The fragmented part means that it isn't a bad thing necessarily, but there still needs to be some organization or group in the media somewhere that can stand up to tyranny and report the truth when all others cower or tremble in fear at the government.

I'm sorry, but I just don't buy anything you are selling in this thread. Nothing personal.
Printer Friendly | Permalink |  | Top
 
AP Donating Member (1000+ posts) Send PM | Profile | Ignore Mon Aug-30-04 02:34 PM
Response to Reply #58
60. Visit the BBC web site. It's way more than a news channel.
Labour wants to separate everything that isn't news and feels that it should not be subsidized the government and feels that those things should compete in the free market.

I agree with that.
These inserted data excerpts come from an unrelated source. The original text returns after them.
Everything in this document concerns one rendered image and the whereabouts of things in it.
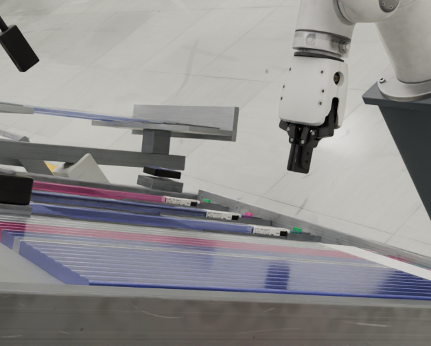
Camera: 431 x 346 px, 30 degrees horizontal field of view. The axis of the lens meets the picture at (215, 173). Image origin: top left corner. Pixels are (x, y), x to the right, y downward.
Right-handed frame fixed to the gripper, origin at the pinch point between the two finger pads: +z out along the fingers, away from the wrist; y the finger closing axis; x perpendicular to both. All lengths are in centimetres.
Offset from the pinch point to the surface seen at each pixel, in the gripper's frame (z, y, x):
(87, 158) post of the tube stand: 7.5, 42.2, 11.4
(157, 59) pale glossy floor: -32, 282, -158
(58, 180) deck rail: 9.5, 20.9, 27.8
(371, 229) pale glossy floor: 18, 62, -93
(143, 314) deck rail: 10, -45, 56
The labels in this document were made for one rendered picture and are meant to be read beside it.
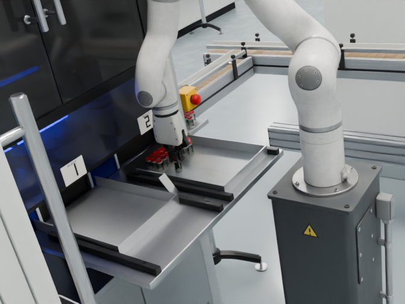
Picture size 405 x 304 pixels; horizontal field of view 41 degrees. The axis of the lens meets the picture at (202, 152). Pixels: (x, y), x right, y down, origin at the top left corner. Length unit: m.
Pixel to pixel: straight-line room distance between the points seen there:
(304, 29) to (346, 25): 1.55
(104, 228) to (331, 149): 0.67
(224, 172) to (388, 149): 1.02
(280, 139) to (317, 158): 1.21
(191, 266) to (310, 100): 1.00
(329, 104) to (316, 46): 0.16
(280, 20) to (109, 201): 0.74
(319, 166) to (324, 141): 0.08
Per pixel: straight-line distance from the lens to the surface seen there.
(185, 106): 1.98
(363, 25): 2.98
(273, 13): 1.41
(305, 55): 1.37
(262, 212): 3.06
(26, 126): 0.80
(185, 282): 2.17
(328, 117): 1.48
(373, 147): 2.53
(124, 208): 1.62
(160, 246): 1.43
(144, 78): 1.51
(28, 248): 0.84
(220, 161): 1.76
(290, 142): 2.70
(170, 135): 1.65
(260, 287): 2.58
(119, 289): 1.87
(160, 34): 1.52
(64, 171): 1.58
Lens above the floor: 1.70
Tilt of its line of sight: 26 degrees down
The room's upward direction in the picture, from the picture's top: 11 degrees counter-clockwise
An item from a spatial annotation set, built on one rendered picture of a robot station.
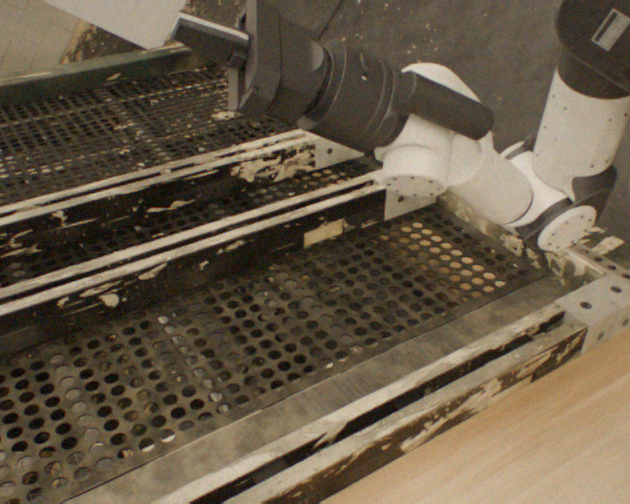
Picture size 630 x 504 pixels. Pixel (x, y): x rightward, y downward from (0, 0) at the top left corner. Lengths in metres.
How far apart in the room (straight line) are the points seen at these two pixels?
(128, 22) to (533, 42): 2.59
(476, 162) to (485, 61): 1.79
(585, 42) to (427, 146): 0.18
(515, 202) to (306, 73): 0.33
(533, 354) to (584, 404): 0.09
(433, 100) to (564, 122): 0.21
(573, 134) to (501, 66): 1.69
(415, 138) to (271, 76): 0.16
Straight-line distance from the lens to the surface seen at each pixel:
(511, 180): 0.79
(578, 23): 0.69
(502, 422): 0.86
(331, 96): 0.59
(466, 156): 0.74
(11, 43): 5.74
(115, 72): 1.91
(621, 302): 1.01
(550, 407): 0.90
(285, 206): 1.12
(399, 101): 0.61
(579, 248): 1.13
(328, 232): 1.15
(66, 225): 1.21
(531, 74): 2.39
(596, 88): 0.74
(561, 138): 0.79
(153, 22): 4.33
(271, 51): 0.57
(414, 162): 0.63
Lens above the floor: 1.90
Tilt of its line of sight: 43 degrees down
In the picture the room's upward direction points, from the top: 74 degrees counter-clockwise
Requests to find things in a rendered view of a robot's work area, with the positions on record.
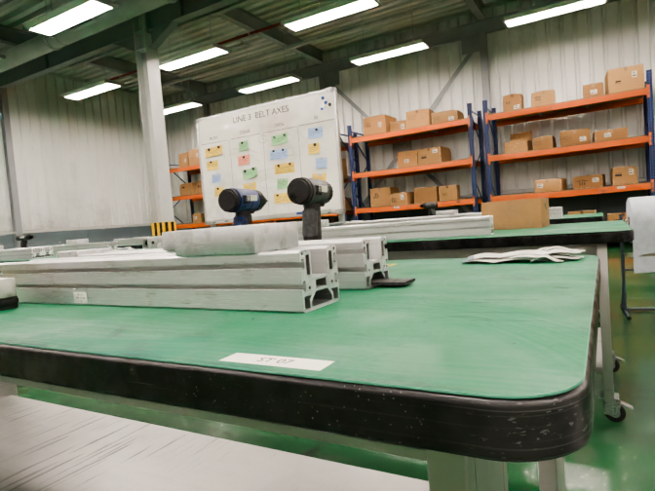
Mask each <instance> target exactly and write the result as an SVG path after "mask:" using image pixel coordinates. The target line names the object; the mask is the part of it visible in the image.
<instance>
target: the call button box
mask: <svg viewBox="0 0 655 491"><path fill-rule="evenodd" d="M18 303H19V298H18V297H17V291H16V282H15V278H0V311H4V310H10V309H15V308H17V307H18V306H19V305H18Z"/></svg>
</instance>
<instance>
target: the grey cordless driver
mask: <svg viewBox="0 0 655 491"><path fill-rule="evenodd" d="M287 193H288V197H289V199H290V200H291V201H292V202H293V203H294V204H297V205H301V206H303V207H304V210H303V211H302V236H303V241H314V240H321V239H322V222H321V207H324V206H325V204H327V203H328V202H330V200H331V199H332V196H333V190H332V187H331V185H330V184H329V183H328V182H327V181H324V180H321V179H315V178H307V177H298V178H295V179H293V180H292V181H291V182H290V183H289V186H288V190H287Z"/></svg>
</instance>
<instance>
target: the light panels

I believe that there are things that belong in the private sector: things that get better with economic competition. Entertainment, and most consumer goods. Restaurants. Sports. Private banking. Law firms. Coffee shops. Butchers. Bakeries... And there are things that belong in the public sector: things that can't get better with competition, and things that are easy to monopolize -- train lines, health care, education, police services, gas, electricity and water, and a state news service.

I don't believe that there should be any dominant force in the media, whether news or entertainment. If the government pushes around a news station, it's not relative sizes that is the problem. It's the consitution and the courts. And EVERY media source, regardless of size, should have the voice and the opportunity to tell the truth (or to lie and suffer the marektplace and/or legal consequences if they do). Don't you agree?

There should be lots of choices, and their biases should all be perfectly clear. There SHOULD be fragmentation. This is why one of the reforms Blair has asked for is decentralization of the news. Left wingers should LOVE this. This is a core Democratic value. Remember when Clinton passed FCC regulations to create those local short-radius radio stations? Liberals LOVED that. Then Bush came along and re-wrote the rules so they'd allo go to churches. Remember that? That meant Clear Channel wouldn't have to compete with local news and music (which was the chink in their armor -- they would have had a hard time competing with those little stations).

Decentralization and localization of very powerful cultural forces is a good thing to Liberals, I thought. With Blair, however, it's being spun as an attack on free speech? Right. The "free speech" which can barely be honest about African politics and wants to tell every Brit what to buy at the record store next Saturday, and remind people to go see Man Utd, & buy a new jersey, and drink some Newcastle Amber, or whatever.

I'm amazed that some people don't at least appreciate the argument, if not agree with me about this.

And I really can't see how anyone could believe Dyke's analysis that the government pushed the media arround in the US. That's just absurd. Do you really believe that?

I think Dyke implies that the same problem (the media merely echoing the government) is still a risk with a single big BBC. He says that it will happen when the BBC caves to the government. If pressed, I bet he'd admit that it has in the past (and that it could cave to oppose a good government took, if that government wasn't down with the Premiere League-Breweries-Media axis of control of British consumption).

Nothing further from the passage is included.